ISLAMABAD/KARACHI – Finance Minister Muhammad Aurangzeb has assured that the recent military escalation with India will not severely affect Pakistan’s economy. He stated that the fiscal impact is minimal and can be handled within the current budget without requiring a new economic review.
In an interview with Reuters on Monday, the finance minister described the conflict as a “short duration escalation.” He emphasized that Pakistan’s financial system is strong enough to manage any temporary shocks without disrupting economic stability. “We have enough fiscal space to absorb the impact,” he said confidently.
Meanwhile, Aurangzeb revealed that trade discussions with the United States are progressing positively following its key role in brokering a ceasefire.
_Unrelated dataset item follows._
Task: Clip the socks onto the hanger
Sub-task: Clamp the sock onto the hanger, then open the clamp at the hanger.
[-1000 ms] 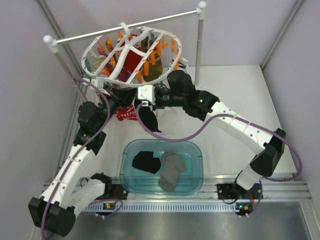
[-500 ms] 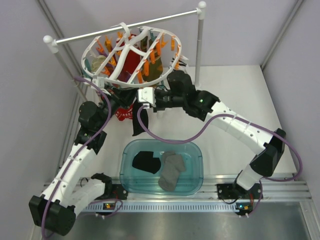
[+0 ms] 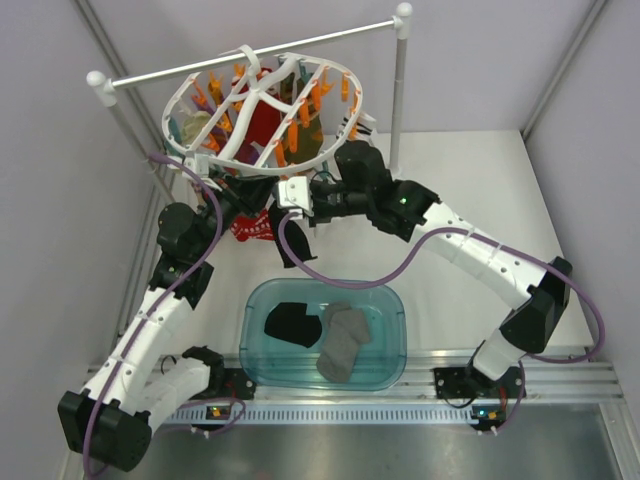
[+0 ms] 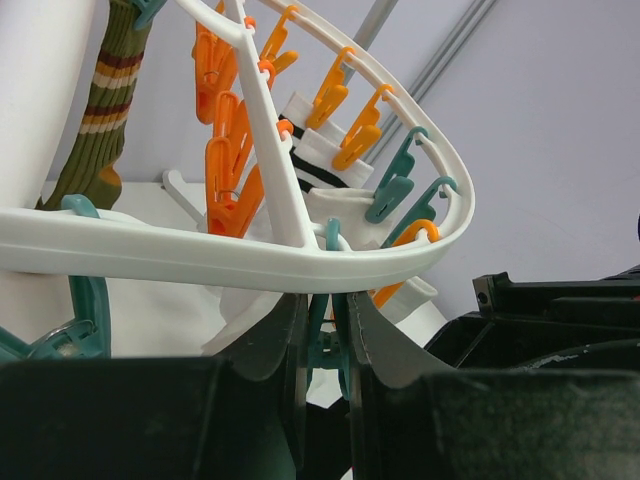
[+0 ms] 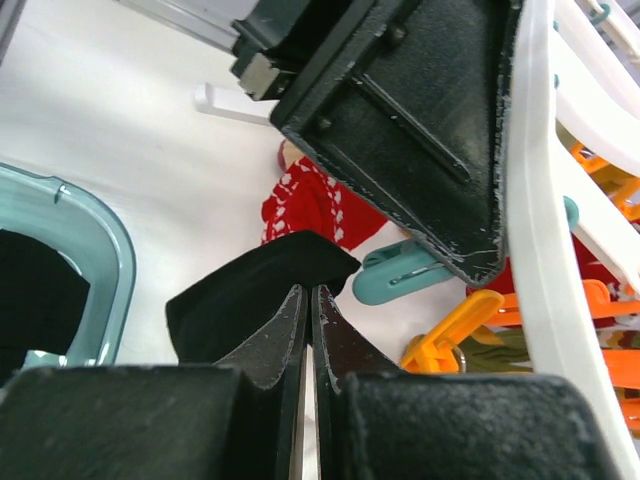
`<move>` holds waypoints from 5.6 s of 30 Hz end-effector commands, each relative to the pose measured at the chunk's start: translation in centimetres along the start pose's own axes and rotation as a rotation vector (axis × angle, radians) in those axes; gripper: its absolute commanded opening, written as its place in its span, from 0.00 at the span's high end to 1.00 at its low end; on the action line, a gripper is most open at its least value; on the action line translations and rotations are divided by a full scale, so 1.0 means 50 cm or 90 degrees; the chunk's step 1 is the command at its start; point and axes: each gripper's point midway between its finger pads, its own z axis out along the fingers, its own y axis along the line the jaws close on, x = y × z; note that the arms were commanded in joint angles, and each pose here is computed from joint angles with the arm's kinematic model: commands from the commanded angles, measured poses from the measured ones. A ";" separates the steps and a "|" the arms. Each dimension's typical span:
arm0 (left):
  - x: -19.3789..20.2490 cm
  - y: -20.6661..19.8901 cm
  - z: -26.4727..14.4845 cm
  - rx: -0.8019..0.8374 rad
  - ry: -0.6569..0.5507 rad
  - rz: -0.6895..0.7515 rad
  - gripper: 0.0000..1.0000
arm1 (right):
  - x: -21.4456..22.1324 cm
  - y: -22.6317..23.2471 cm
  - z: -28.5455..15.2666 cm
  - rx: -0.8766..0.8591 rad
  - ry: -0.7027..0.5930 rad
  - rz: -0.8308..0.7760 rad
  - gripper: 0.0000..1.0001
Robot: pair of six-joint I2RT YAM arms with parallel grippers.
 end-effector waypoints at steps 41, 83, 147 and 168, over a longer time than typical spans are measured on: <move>0.047 -0.017 -0.009 0.041 0.054 -0.050 1.00 | -0.046 -0.095 -0.042 0.078 -0.064 0.014 1.00; -0.016 -0.011 -0.062 -0.037 -0.020 -0.026 0.30 | -0.038 -0.110 -0.072 0.151 -0.058 0.103 0.59; -0.065 -0.089 0.019 0.088 -0.030 -0.023 0.48 | -0.074 -0.142 -0.076 0.186 -0.233 0.237 0.99; -0.073 -0.045 0.047 0.022 -0.050 -0.001 0.52 | -0.068 -0.114 -0.091 0.190 -0.215 0.236 0.76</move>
He mentioned that Pakistan is looking to import more high-quality cotton and soybeans from the US and is also exploring new investment opportunities, including hydrocarbons.
On the international front, Aurangzeb confirmed that the IMF approved a $1 billion disbursement under the existing $7 billion bailout package. Additionally, a new $1.4 billion climate resilience loan has also been granted. He said the next budget, due in July, is currently being finalized, with key meetings with the IMF scheduled from May 14 to 23.
When asked about possible increases in military spending, the finance minister declined to give specifics but assured that defence needs would be fully met. “It’s too early to talk numbers, but national security remains a priority,” he noted.
Regarding the Indus Water Treaty, which India recently suspended, Aurangzeb expressed hope for its reinstatement. He said Pakistan expects the treaty to return to its original status and is not considering any scenario that excludes its restoration.